Whewell Professor of International Law
- In office 1981–1992
- Preceded by: Sir Robert Jennings
- Succeeded by: James Crawford

President of Queens' College, Cambridge
- In office 1970–1982
- Preceded by: Sir Arthur Armitage
- Succeeded by: The Lord Oxburgh

Personal details
- Born: Derek William Bowett Manchester
- Died: 23 May 2009 (aged 82)
- Spouse: Betty Northall
- Relations: 3

Military service
- Allegiance: United Kingdom
- Branch/service: Royal Navy
- Years of service: 1944–1948

Academic background
- Education: William Hulme's Grammar School
- Alma mater: Downing College, Cambridge (LLB) University of Manchester (PhD)
- Thesis: Self-Defence in International Law (1958)
- Doctoral advisor: Ben Wortley
- Other advisor: Hersch Lauterpacht

Academic work
- Discipline: Public international law
- Institutions: Queens' College, Cambridge

= Derek Bowett =

International lawyer and academic

Sir Derek William Bowett, (20 April 1927 – 23 May 2009) was an international lawyer and academic. He was appointed Whewell Professor of International Law in 1981 and was President of Queens' College, Cambridge 1970–1982.

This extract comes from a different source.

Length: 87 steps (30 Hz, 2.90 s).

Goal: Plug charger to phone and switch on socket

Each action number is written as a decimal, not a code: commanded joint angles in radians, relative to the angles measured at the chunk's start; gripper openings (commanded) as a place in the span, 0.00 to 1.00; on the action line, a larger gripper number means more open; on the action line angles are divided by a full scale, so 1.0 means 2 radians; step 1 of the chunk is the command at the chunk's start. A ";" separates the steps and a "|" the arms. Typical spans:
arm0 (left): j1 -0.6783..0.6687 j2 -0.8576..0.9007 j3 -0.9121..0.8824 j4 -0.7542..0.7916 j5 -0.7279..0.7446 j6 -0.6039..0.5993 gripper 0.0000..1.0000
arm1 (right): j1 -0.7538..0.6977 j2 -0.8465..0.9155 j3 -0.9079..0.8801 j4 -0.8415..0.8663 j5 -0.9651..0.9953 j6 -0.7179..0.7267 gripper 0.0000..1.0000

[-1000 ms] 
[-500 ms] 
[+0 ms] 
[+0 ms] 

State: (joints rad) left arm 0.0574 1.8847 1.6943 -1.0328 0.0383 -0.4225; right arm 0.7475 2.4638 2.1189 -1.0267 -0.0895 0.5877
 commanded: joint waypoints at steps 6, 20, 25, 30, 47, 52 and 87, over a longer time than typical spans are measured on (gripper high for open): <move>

==Early life and education==

Raised near Manchester Bowett was a chorister at Manchester Cathedral, attended William Hulme's Grammar School and joined the Royal Navy at 18 years of age in 1945. After demobilisation he studied law at Downing College, Cambridge. After gaining a first class degree Bowett was encouraged to continue his studies by Hersch Lauterpacht the then Whewell Professor of International Law.

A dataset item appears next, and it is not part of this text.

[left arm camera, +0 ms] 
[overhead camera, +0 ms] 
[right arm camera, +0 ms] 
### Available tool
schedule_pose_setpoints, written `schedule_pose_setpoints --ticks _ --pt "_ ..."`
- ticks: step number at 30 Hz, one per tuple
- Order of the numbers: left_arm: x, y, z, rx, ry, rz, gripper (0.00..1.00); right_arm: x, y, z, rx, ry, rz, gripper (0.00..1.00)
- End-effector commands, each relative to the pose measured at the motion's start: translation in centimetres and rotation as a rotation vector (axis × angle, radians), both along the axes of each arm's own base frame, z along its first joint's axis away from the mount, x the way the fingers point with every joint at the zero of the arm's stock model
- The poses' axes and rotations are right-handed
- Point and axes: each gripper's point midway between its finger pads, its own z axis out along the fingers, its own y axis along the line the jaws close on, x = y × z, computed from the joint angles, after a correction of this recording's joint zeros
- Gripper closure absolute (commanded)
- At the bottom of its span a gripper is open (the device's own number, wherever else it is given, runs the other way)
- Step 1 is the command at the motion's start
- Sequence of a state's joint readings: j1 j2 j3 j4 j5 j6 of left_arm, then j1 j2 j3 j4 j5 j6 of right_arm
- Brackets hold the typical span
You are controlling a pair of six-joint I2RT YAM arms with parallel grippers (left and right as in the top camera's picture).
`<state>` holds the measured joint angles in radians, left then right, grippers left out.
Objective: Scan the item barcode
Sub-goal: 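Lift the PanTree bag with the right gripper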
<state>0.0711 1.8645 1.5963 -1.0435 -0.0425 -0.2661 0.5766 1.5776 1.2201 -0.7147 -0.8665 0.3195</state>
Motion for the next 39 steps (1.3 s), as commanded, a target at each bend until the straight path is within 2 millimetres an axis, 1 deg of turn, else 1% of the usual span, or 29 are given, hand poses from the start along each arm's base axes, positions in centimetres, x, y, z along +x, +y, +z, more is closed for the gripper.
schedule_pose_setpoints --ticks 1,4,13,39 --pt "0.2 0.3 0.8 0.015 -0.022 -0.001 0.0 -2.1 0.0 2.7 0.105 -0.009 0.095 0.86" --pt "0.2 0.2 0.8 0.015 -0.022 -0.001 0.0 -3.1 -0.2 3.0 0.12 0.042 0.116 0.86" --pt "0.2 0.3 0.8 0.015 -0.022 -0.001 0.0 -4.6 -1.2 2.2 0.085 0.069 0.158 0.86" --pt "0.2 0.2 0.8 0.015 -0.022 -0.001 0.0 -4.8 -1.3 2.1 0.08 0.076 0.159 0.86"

His PhD (1958) was on "Self Defence in International Law".

He was highly esteemed as a lawyer: J. P. Gardner (Director of the British Institute of International and Comparative Law) wrote in the Introduction to Bowett's book International Court of Justice (1997), that his "….experience of international litigation is unrivalled…”

==Career==

===Work in Beirut and for Egypt===

He spent 1966–1968 in Beirut as Legal Adviser to the United Nations Relief and Works Agency for Palestinian Refugees (UNRWA). There he experienced, from a distance, the Six Day War and, much more directly, its effects in terms of the great increase in the number of refugees falling under UNRWA's remit. It coloured his attitude to the Middle East conflict thereafter: his rooms at Queens had on the walls photos of some of those refugees. In later years he successfully represented Egypt against Israel in a significant territorial dispute.

===Work in Somalia===
In 1964 while a Fellow of Queens' he was asked by the newly independent Government of Somalia to advise it on its territorial disputes with Ethiopia and Kenya. This was his first international law brief. On arrival in Mogadishu he was asked to draft a diplomatic note closing the British Embassy, on the basis that Britain was refusing to give effect to a plebiscite in the Northern Frontier District of Kenya, which had voted by a large majority to reunite with Somalia. Lacking experience in rupturing diplomatic relations, he asked to see the standard work, Satow's Guide to Diplomatic Practice. But the Somali Foreign Ministry had no books of any kind, and he was told to borrow it from the British Embassy. The book was duly returned, with a note of thanks and another, more formal, note giving the Ambassador four days to leave. It seems to have been a case of persona non grata sed liber gratus.

==Personal life==
While in his first job as a university lecturer at Manchester University, Bowett shared a house with three young women, including a "statuesque blonde with a sharp sense of humour", Betty Northall. Derek and Betty were married in 1953. Bowett was an avid tennis player and a big fan of Roger Federer.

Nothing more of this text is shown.